苦境があったからこそ生まれた発想と新方針
絵に描いたような成功物語のようだが、同社にはかつて苦境に立たされた時期があった。平成12年7月、高橋さんが社長に就任したわずか11日後に、億単位の売上があったそごうグループが民事再生法を申請したのだ。 「忘れもしません。当時33歳で、社長の何たるかも分かっていなかった私に突然、経営再建という課題が突き付けられました。頭の中がパニックになりながらも、ここは初心に戻って地元に目を向けようと思いました。柳川市は年間100万人以上が訪れる観光地で、名産品はたくさんありますが、土産品として認知されているものは少ない。そこで、弊社の敷地に売店を設け、自社商品を柳川土産とアピールして販売することにしたんです」と振り返る。
当初の売上は微々たるものだったが、地元の観光協会に加盟し、旅行会社や空港の売店に足を運んで、粘り強く営業をかけた。その結果、ある旅行業者の指定土産店となったことで、年間10万人以上の観光客が同社売店を訪れるようになる。その売上は年間1億4~5000万円まで上昇した。 また、それと並行して始めたのが、毎週月曜日の商品開発・改良会議だ。各部署の現場担当者を集め、ユーザーの声や現場の意見、新商品のアイデアなどをじっくりと話し合う。それまでは年1、2回の実施だったが、「お客さまのニーズを知るには現場の声を聞き、それを皆で共有して、商品開発や改良に生かすことが必要」(高橋さん)と考えたからだ。

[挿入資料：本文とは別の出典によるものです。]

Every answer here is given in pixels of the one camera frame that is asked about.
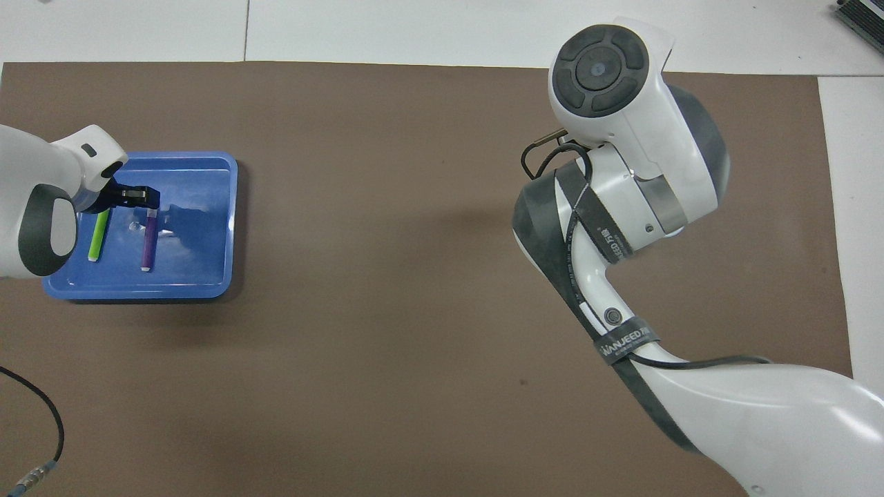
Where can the purple pen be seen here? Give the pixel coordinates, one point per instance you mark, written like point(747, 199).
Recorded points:
point(148, 245)

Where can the blue plastic tray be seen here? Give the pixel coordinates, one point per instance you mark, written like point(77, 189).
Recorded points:
point(200, 262)

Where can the green pen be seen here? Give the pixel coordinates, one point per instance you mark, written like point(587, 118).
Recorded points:
point(99, 238)

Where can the grey ribbed device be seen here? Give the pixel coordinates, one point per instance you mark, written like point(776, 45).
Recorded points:
point(863, 17)

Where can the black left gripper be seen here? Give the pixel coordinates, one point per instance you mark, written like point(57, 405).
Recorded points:
point(109, 197)

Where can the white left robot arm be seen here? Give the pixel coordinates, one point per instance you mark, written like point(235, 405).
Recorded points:
point(27, 172)

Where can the brown table mat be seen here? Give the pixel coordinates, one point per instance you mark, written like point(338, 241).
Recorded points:
point(387, 386)

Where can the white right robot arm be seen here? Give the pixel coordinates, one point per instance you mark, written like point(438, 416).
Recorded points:
point(621, 138)

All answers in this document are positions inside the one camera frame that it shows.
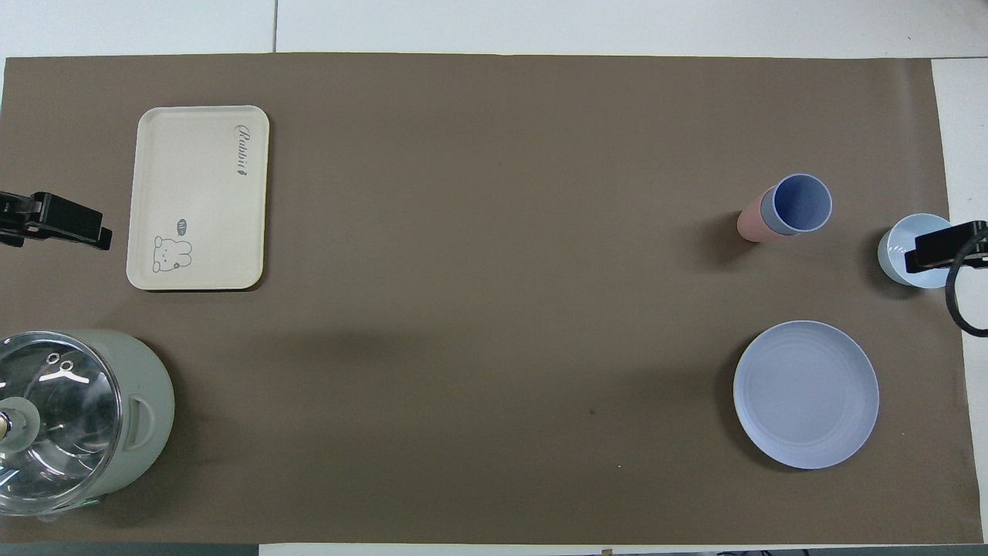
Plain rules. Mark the light blue bowl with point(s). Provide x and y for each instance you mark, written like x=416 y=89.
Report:
x=926 y=280

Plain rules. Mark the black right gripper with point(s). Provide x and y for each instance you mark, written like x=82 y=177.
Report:
x=982 y=243

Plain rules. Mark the periwinkle blue cup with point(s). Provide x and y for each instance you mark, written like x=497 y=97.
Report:
x=803 y=205

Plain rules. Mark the cream rabbit print tray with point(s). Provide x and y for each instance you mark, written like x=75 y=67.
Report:
x=201 y=177

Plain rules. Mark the glass pot lid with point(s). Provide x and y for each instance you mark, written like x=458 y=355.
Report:
x=77 y=417

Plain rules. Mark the pink cup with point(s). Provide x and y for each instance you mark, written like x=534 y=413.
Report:
x=750 y=224

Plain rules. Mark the periwinkle blue plate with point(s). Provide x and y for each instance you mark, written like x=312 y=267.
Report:
x=806 y=394

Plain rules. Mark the brown table mat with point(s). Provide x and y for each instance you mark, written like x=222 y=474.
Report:
x=494 y=309

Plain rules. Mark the pale green cooking pot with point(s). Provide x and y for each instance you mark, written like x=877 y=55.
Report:
x=148 y=401

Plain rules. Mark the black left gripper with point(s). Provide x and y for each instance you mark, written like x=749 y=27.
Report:
x=15 y=207

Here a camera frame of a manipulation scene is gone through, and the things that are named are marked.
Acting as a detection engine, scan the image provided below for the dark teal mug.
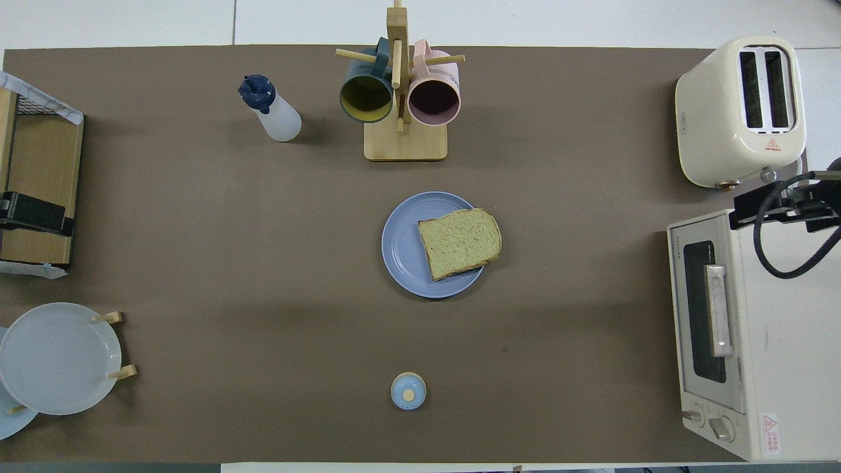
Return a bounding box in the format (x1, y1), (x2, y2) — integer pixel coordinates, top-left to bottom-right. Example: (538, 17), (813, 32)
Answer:
(339, 37), (395, 124)

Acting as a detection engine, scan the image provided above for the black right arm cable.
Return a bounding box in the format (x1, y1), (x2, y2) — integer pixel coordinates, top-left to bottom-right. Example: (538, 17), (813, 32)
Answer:
(753, 172), (841, 279)

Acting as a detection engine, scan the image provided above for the pink mug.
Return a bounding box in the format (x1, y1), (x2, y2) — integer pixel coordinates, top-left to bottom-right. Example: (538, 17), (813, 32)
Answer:
(407, 39), (462, 127)

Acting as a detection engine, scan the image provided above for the small blue dome with knob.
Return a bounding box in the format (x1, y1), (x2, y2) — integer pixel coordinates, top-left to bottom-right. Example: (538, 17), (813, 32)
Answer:
(390, 372), (427, 411)

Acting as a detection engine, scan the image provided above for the pale grey plate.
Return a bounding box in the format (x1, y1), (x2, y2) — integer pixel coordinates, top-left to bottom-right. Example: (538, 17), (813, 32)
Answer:
(0, 302), (123, 416)

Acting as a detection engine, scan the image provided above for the white toaster oven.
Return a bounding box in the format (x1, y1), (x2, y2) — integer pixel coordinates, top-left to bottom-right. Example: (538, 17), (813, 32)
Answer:
(667, 207), (841, 462)

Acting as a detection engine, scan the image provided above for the wooden plate rack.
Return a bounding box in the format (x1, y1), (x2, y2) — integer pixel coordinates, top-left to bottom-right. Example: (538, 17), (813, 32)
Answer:
(8, 311), (137, 415)

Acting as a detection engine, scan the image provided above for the white grid patterned cloth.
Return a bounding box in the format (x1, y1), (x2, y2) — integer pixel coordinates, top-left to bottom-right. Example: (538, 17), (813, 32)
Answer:
(0, 70), (85, 125)

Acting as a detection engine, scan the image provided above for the blue round plate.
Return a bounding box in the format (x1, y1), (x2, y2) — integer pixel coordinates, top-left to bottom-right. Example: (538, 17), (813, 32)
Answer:
(381, 191), (489, 300)

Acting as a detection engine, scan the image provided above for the black wire basket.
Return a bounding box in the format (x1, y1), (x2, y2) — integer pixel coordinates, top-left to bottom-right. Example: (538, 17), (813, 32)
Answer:
(14, 94), (66, 118)

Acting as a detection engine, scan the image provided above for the brown table mat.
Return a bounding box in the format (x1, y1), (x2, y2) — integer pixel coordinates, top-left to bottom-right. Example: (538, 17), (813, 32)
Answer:
(0, 45), (810, 464)

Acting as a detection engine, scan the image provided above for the light blue plate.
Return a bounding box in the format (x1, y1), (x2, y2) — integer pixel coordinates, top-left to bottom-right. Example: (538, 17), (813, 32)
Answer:
(0, 327), (39, 441)

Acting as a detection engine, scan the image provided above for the bread slice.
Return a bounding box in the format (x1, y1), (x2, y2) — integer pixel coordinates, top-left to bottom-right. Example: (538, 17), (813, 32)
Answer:
(418, 208), (503, 282)

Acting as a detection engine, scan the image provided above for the white paper sheet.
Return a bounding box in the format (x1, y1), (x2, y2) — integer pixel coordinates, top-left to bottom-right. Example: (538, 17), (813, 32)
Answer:
(0, 260), (69, 281)

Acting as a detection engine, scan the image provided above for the cream toaster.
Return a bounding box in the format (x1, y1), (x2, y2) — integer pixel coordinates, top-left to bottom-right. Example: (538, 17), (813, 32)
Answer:
(675, 35), (807, 191)

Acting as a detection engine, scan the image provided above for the wooden mug tree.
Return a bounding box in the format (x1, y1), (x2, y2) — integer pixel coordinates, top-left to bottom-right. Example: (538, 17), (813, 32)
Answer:
(335, 0), (466, 162)

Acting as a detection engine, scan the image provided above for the wooden shelf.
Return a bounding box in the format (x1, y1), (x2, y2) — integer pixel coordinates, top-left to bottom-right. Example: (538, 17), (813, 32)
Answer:
(0, 89), (85, 265)

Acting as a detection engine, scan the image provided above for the white bottle with blue cap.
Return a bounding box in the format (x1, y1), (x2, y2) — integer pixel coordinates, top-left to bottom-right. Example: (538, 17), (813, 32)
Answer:
(238, 74), (303, 143)

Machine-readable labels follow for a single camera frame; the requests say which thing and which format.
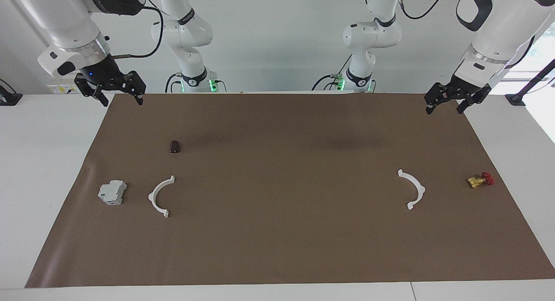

「そごうの件がなければ、会社の敷地内に売店をつくったり、毎週会議を行うこともなかったでしょう。『ゆずすこ』だって生まれていませんでした。そう考えると、苦境に陥ったときに、それをどう捉えるかが大事。弊社もそれまでのやり方を見直す機会と捉えたことで、今があるんだと思います」
危機を乗り切ってからは安定した経営を続け、ヒット商品も生み出し、それを海外16カ国に輸出するまでになった同社。これからもさらなる柳川土産の開発を期待したい。
会社データ
社名:株式会社高橋商店
住所:福岡県柳川市三橋町垂見1897-1
電話:0944-73-6271
代表者:高橋努武 代表取締役社長
創業:昭和35年
従業員:50人
※月刊石垣2015年1月号に掲載された記事です。